The research from Experian shows that overall, half of businesses that survived managed to turn their fortunes around and significantly improve their overall financial health.
Of those businesses that survived, 13% increased their employee base as well as significantly improved their overall financial health while 37% improved the financial performance of their business whilst either maintaining or reducing the number of employees. Overall, 36% of businesses that were close to bankruptcy in 2006 went on to increase employee numbers over the next six years.
The research found that survival rates increased as businesses get bigger. A business with one employee has a survival rate of 58%, compared to 80% for firms with more than 100 members of staff.
However, if micro businesses do survive, they are more likely than others to transform themselves into having excellent health. The proportion of firms that survived after 2006 and had a “true turnaround” - with improved financial health and increased number of employees - was the highest (18%) for firms with one employee. For companies with 250 or more members of staff, the proportion was 8%.

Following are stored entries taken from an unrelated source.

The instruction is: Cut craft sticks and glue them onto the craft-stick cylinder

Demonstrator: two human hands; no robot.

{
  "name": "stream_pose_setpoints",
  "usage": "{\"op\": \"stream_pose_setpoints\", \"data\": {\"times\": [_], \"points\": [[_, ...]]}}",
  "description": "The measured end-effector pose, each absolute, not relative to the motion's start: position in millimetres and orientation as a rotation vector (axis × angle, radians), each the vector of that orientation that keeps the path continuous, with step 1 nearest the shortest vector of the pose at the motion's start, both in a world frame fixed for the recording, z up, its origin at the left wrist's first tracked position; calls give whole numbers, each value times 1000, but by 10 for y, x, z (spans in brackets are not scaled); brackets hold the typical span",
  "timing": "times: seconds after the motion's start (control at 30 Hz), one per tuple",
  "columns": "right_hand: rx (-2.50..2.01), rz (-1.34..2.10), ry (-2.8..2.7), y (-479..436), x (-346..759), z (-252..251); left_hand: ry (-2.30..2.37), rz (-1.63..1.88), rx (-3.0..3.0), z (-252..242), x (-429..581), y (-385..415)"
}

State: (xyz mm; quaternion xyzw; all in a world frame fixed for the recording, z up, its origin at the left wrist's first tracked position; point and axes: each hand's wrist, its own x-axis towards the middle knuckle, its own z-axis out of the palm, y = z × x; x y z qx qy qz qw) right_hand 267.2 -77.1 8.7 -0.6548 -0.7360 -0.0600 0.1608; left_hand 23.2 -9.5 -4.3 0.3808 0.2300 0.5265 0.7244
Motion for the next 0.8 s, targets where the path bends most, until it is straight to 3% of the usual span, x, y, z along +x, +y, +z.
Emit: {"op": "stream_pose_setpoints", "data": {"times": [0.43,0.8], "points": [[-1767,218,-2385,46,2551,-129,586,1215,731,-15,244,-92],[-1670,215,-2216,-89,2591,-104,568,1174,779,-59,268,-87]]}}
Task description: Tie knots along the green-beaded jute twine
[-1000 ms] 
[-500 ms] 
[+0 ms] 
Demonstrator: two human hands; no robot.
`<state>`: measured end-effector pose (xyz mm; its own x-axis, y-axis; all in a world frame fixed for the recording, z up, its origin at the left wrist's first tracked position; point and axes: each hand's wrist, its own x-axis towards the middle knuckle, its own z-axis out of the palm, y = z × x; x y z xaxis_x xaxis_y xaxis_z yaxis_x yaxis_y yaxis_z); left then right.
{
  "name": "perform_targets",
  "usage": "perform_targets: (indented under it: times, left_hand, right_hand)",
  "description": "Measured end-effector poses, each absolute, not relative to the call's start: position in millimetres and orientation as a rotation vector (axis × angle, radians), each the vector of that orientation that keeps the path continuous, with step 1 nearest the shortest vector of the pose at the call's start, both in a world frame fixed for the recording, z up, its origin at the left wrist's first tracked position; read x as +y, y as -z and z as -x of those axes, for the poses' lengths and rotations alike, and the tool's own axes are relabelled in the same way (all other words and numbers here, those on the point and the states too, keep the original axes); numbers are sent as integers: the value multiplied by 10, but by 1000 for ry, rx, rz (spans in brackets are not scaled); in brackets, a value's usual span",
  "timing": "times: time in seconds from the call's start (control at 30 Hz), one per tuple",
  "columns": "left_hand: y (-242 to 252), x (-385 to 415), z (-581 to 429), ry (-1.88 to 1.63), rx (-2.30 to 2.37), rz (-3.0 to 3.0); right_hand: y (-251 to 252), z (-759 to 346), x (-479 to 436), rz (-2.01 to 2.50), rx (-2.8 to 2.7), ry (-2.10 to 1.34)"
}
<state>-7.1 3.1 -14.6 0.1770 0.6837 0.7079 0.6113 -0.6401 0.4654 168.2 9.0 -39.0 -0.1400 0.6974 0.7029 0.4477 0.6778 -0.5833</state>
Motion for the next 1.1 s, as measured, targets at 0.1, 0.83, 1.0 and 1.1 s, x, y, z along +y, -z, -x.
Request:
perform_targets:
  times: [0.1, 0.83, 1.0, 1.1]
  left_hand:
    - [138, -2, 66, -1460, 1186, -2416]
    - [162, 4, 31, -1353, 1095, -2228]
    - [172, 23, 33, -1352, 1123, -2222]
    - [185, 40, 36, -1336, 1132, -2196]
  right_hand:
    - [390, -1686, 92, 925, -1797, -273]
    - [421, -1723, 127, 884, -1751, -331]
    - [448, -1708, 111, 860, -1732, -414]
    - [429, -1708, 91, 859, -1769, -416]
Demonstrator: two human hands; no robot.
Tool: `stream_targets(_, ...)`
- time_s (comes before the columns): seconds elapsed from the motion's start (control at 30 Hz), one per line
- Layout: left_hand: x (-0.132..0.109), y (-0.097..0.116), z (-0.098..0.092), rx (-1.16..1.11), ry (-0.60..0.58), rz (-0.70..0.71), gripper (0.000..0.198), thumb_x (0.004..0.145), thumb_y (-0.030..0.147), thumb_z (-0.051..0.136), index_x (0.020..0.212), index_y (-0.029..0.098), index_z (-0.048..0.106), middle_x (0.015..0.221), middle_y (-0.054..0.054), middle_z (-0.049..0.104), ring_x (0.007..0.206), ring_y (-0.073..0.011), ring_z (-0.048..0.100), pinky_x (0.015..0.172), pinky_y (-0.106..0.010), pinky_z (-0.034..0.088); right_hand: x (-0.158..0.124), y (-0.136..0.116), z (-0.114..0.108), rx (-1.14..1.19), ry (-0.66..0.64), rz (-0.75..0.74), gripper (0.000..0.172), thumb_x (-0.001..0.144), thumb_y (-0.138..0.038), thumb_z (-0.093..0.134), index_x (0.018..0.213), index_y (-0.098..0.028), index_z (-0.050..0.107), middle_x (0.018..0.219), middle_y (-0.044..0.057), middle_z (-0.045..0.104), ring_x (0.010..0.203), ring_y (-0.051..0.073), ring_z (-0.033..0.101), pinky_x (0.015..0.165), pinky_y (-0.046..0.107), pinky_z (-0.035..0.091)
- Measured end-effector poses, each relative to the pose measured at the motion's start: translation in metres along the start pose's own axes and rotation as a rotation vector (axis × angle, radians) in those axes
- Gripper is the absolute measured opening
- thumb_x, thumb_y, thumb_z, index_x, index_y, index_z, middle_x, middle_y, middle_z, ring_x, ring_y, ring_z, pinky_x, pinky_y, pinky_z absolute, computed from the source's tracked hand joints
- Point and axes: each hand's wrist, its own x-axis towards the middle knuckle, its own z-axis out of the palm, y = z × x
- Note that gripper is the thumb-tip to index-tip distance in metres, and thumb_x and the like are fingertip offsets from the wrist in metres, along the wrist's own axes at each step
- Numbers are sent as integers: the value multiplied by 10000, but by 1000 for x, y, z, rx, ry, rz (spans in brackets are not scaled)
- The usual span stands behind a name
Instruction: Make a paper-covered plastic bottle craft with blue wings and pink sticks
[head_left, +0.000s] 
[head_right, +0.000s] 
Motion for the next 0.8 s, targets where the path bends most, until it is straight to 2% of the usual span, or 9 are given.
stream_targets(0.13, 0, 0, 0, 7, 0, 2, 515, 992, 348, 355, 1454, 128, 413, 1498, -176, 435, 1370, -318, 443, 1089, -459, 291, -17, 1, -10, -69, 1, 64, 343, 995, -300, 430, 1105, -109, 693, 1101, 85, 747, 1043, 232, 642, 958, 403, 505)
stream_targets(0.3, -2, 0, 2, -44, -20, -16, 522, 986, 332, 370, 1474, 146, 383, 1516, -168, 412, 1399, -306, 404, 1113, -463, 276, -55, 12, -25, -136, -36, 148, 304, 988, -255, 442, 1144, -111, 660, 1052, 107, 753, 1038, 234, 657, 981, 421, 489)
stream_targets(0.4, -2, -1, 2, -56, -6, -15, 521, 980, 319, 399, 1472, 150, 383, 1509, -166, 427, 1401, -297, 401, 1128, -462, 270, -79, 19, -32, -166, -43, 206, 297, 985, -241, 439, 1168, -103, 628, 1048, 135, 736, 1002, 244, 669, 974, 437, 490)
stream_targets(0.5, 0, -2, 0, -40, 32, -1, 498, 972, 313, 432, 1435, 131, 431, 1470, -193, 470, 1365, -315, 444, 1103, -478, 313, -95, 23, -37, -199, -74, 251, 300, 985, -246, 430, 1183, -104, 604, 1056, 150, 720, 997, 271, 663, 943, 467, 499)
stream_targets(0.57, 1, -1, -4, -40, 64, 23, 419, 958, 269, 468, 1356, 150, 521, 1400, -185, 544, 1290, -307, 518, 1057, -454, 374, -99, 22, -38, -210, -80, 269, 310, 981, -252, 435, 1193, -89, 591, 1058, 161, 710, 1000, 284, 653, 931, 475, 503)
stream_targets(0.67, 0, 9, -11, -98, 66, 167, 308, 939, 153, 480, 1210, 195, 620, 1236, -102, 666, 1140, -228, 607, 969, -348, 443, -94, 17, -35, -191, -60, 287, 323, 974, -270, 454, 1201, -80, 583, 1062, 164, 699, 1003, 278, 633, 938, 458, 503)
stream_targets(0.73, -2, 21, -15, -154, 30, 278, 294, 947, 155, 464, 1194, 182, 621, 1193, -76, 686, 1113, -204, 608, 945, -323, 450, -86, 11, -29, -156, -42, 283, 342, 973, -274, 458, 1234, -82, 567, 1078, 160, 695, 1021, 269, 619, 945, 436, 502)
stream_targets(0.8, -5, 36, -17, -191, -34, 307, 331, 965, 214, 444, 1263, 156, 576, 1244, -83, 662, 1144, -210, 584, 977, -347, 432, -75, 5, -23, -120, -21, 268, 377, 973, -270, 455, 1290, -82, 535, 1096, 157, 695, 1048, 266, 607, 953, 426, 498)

Craig Boundy, managing director of Experian UK & Ireland, said: “Our study highlights the resilience of British companies and business leaders who were able to come off the ropes despite being on the brink of bankruptcy in the midst of a flat-lining economy.
“Micro businesses with five or less employees have shown particular adaptability through a period of unprecedented challenges to the economy. Almost one in five businesses with one employee managed to completely turn their organisation around. This is surprising when you consider that a micro business has little flexibility; there are no other employees and overheads are usually low anyway."